– Качественная работа по индивидуальным заказам, – говорит взволнованный Папа. – Может, Тото тоже захочет присоединиться, когда вернется из армии, а? А что ваша сестра? Она может быть приемщицей, правильно, Лалита? Ты же любишь сидеть за столом и читать, верно?
Я тут же соображаю, что сейчас лучше всего промолчать.
– И знаешь, что еще, Папа? Мы написали на грузовике «Иносенсио Рейес и сыновья. Качественная обивка. Более сорока лет в деле». Это выглядит очень симпатично.
– Вау! Неужели уже сорок лет, Папа?
– Ну да, но нет. Приблизительно, – говорит Папа. – Заказчикам это понравится.
Папа устал. Мама велит нам поцеловать его на прощание, и мы идем на автостоянку, где нас ждет фургон, на обеих сторонах которого и на задней дверце написано название новой фирмы. ИНОСЕНСИО РЕЙЕС И СЫНОВЬЯ, КАЧЕСТВЕННАЯ ОБИВКА, БОЛЕЕ СОРОКА ЛЕТ В ДЕЛЕ.
Рафа прав. Это действительно выглядит очень симпатично.
85
Mi Aniversario[540]
– Cinco mil bolos[541], брат.
Папа сидит на телефоне. Звонит Малышу, звонит Толстоморду. Набирает номера поставщиков и музыкантов. Ищет, где можно снять зал.
– Mi aniversario, – то и дело говорит он. Тридцатая годовщина его свадьбы, хотя мы знаем, что Папа с мамой женаты не тридцать лет. А всего двадцать с чем-то, но Папа боится, что столько не протянет.
– Ya me voy. Я скоро уйду.
– Куда это ты собрался?
Папа делает телефонные звонки, сидя на кровати на груде цветастых подушек. На нем линялые пижамные брюки, ноги скрещены в белых тонких щиколотках. Майка на нем старая, ворот растянут так сильно, что он кажется худее, чем на самом деле, шея начинает провисать, как бородка у индюка, из ворота майки торчат седые волосы. Ему нужно побриться и подстричься, его голые ноги с длинными кривыми ногтями похожи на лапы Годзиллы.
– Сколько? – кричит Папа в телефонную трубку? – Но у меня семеро сыновей!!! Подумайте только! Семеро!!!

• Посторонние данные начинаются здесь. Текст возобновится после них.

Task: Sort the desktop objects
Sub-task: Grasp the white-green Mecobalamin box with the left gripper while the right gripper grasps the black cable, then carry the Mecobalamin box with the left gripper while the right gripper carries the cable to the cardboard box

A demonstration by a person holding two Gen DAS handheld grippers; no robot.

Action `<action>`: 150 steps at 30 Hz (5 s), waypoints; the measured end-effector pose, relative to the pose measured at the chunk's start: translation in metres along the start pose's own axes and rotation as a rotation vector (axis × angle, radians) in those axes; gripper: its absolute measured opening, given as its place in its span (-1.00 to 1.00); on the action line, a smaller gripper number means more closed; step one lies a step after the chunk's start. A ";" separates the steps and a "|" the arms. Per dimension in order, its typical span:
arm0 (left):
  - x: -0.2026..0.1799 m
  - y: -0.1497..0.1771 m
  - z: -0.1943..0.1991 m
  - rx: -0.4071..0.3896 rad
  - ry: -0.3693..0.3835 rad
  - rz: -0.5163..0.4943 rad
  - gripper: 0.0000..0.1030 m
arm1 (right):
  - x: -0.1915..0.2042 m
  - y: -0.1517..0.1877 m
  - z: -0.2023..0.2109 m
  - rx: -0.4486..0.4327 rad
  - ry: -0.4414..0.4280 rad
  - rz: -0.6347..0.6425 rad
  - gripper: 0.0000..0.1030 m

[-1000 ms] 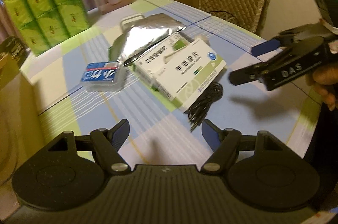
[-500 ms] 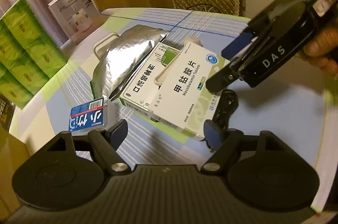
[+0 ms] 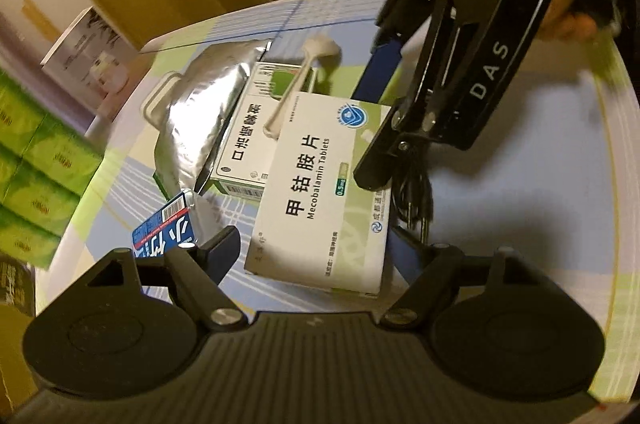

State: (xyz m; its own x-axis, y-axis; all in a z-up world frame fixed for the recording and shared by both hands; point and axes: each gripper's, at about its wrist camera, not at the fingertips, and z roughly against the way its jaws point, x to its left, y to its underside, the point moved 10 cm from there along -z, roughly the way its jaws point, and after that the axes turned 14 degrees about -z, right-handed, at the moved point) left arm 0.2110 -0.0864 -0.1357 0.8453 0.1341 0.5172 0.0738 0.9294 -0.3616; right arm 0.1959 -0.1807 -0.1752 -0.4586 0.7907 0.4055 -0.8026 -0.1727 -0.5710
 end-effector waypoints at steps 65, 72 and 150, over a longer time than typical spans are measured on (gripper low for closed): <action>-0.041 0.025 0.033 0.105 0.089 0.196 0.38 | 0.026 0.077 0.018 0.300 0.013 0.414 -0.74; -0.025 0.023 0.023 0.102 0.098 0.249 0.42 | 0.029 0.082 0.019 0.276 0.042 0.461 -0.71; 0.030 0.055 0.152 0.070 -0.148 0.655 0.29 | 0.119 0.012 0.080 -0.107 0.088 0.278 -0.80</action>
State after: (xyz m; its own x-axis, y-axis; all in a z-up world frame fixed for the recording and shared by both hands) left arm 0.1600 0.0212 -0.0223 0.6218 0.7187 0.3111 -0.4680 0.6595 -0.5882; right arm 0.1016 -0.1357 -0.0769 -0.6164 0.7704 0.1628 -0.6043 -0.3303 -0.7251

Над кроватью из позолоченной рамки на Папу смотрит Дева Гваделупская, а рядом с ней, в пластмассовой рамке, за разбитым стеклом – наш семейный портрет времен поездки в Акапулько. В комнате темно, светится лишь голубой экран телевизора, да еще желтая прикроватная лампа. Кругом беспорядок. Чистая и грязная одежда. Чистая сложена в стопки и ждет, чтобы ее убрали, грязная лениво весит на дверных ручках и стойках кровати – ждет, чтобы ее собрали в стирку. На полу свернутый носок рядом со стопкой журналов – мексиканскими комиксами ¡Alarma! номера которого предусмотрительно засунуты в пакеты, потому что Мама не терпит кровавых обложек, спортивными газетами ESTO и уважаемым новостным журналом с фотографией полнобедрой мексиканской старлетки на задней странице обложки. Скомканные бумажные салфетки усеивают холмы и долины одеяла, словно овцы.
– Да, мой друг. Тридцать лет, слава Господу! – продолжает Папа хвастаться кому-то в телефонную трубку.

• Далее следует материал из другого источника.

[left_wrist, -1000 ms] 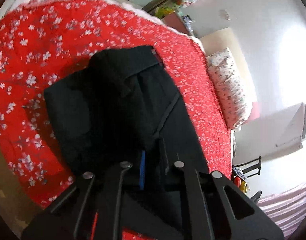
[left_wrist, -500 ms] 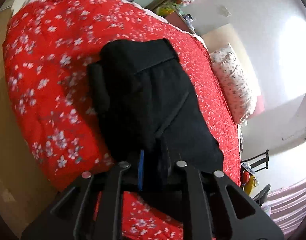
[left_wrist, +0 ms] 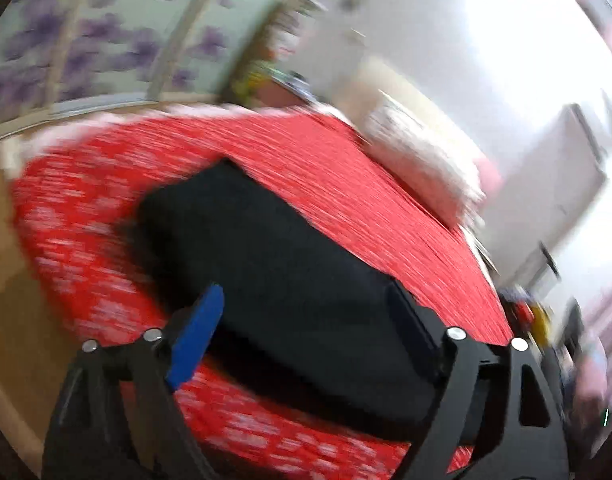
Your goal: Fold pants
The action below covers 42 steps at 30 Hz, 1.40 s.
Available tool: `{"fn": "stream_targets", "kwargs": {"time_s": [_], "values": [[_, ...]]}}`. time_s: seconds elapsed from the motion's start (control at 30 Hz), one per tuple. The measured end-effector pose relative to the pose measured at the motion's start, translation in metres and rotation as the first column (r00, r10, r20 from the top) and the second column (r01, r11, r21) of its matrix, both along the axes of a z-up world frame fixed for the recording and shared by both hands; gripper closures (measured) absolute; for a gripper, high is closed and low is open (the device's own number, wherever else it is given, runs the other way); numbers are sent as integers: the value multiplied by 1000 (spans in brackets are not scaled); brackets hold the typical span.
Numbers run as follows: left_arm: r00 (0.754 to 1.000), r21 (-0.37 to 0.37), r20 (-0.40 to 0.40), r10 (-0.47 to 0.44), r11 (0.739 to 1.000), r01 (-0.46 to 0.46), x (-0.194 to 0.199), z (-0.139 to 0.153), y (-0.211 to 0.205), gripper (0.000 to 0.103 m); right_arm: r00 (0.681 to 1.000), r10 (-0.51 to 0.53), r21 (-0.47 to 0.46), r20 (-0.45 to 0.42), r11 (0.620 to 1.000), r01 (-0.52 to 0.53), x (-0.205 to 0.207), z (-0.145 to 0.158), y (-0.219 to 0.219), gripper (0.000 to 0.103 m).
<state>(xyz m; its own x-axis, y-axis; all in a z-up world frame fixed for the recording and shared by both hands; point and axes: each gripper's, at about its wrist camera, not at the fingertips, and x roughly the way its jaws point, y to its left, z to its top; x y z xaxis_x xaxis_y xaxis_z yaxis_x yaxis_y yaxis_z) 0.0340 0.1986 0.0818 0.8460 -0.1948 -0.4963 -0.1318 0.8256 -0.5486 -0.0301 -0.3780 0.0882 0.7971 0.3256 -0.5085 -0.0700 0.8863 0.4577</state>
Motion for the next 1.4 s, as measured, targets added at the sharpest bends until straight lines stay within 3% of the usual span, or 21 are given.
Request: {"fn": "stream_targets", "kwargs": {"time_s": [0.07,0.13,0.27,0.37,0.43,0.57,0.73,0.77,0.8,0.83,0.87,0.93,1.0,1.07,1.13,1.17,1.2,1.27,1.4], "values": [[997,-6,4,-82,997,82,13,-5,-26,18,984,175,-51,26,984,-173,29,9,41,59],[992,4,-6,-127,992,127,26,-14,-48,18,943,334,-132,16,935,-329,69,13,93,59],[987,58,-23,-160,985,161,38,-37,-70,16,862,501,-209,-75,838,-505,132,0,168,59],[984,77,-26,-178,981,180,37,-43,-72,13,819,550,-315,-163,758,-571,156,-20,215,59],[988,139,-9,-154,978,154,36,-41,-73,9,806,555,-356,-207,724,-590,171,-34,236,59],[987,223,6,-158,963,153,36,-42,-76,9,792,539,-379,-286,696,-610,206,-59,260,59],[988,270,-11,-153,951,151,40,-45,-75,9,792,495,-376,-357,700,-607,231,-79,264,59],[989,269,-18,-150,952,149,41,-46,-73,9,784,499,-357,-370,703,-616,233,-83,264,65],[989,264,-29,-144,953,146,40,-48,-71,9,773,508,-333,-380,705,-626,235,-86,264,79],[990,258,-43,-138,955,144,41,-50,-69,9,765,517,-322,-383,702,-636,236,-89,265,84],[989,248,-63,-132,958,144,44,-52,-67,9,772,512,-343,-376,697,-629,235,-89,267,97],[987,236,-90,-131,960,149,47,-55,-65,9,802,482,-366,-353,717,-593,243,-85,265,99],[986,245,-100,-132,957,153,48,-57,-66,9,836,446,-347,-320,766,-541,253,-80,260,99],[985,276,-110,-136,948,161,48,-58,-70,9,841,428,-358,-330,768,-531,258,-86,264,99],[983,293,-117,-140,941,169,49,-59,-72,7,823,422,-387,-380,736,-556,256,-102,272,97],[983,299,-120,-140,939,170,49,-60,-73,6,833,417,-404,-365,735,-545,253,-100,273,90],[983,298,-122,-139,939,170,49,-61,-73,6,840,403,-412,-362,740,-532,252,-97,271,73],[983,293,-122,-139,941,169,48,-61,-71,6,880,338,-415,-334,785,-459,247,-83,256,47],[983,281,-116,-143,944,171,45,-59,-68,6,954,237,-299,-182,911,-283,212,-45,189,47]]}}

Если бы не пузырьки и баночки с лекарствами на тумбочке рядом с кроватью, никто не догадался бы, что Папа болен. Там же следы последнего перекуса – банановая кожура и пустой стакан из-под молока, и всегда у него под рукой «моя игрушка» – пульт от телевизора.
– Привет, mija, – говорит Папа детским голосом, повесив трубку. – Как поживает моя красавица? Моя маленькая королева? Моя niña bonita? Кто любит тебя больше всех на свете, небо мое?

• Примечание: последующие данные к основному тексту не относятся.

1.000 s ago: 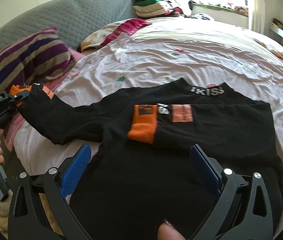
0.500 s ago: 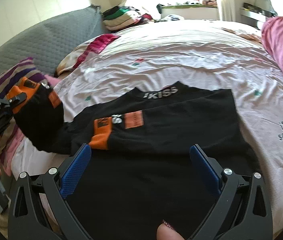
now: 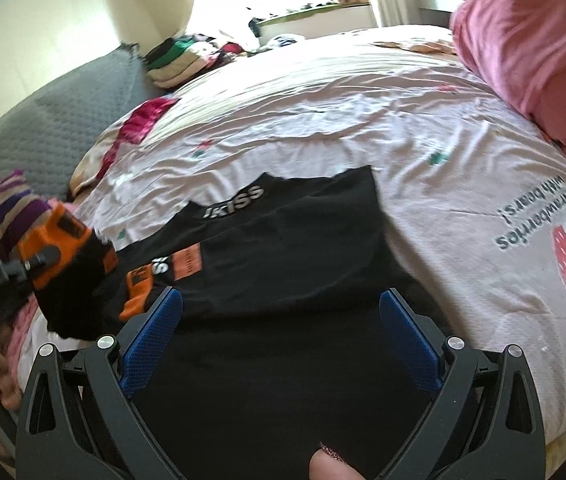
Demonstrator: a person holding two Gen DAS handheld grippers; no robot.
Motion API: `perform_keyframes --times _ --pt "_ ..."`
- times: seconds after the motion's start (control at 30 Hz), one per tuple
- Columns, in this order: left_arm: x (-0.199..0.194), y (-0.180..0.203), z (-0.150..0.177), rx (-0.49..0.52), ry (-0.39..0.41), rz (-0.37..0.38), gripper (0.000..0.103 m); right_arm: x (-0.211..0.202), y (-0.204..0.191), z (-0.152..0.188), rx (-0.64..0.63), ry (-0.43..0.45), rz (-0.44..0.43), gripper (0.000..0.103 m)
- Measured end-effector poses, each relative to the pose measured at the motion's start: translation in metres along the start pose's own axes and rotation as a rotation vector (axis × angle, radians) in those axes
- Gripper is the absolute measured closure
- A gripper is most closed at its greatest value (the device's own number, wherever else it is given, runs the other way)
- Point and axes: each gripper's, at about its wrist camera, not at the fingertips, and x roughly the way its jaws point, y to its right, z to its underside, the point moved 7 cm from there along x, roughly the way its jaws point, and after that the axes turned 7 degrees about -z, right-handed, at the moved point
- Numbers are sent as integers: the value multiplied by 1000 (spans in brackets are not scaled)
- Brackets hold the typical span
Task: Fold small clothes
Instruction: 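Fold the sleeve across the shirt body and release with the left tool, then grasp the folded orange cuff with the right tool and lift it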
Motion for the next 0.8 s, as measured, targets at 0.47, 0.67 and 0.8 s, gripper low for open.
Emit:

– Ты, – вздыхаю я и наклоняюсь поцеловать его в щеку. Он пахнет как баночка с витаминами. Слава тебе господи, запах смерти исчез.
– Всего один поцелуй? Но ты задолжала мне гораздо больше. Ты считаешь сколько поцелуев ты мне должна?
– Господи…
– Вот какая ты. Как плохо ты относишься к своему Папе. Жалеешь для него поцелуев. Бедный Папа. Вот окажется он на небесах, тогда ты о нем и вспомнишь. Поймешь, как сильно твой Папа любил тебя. Помни, никто не любит тебя так, как твой Папа. На Земле нет никого, никого, никого, кто любил бы тебя так же сильно, как он. Кого ты любишь больше… Маму или меня?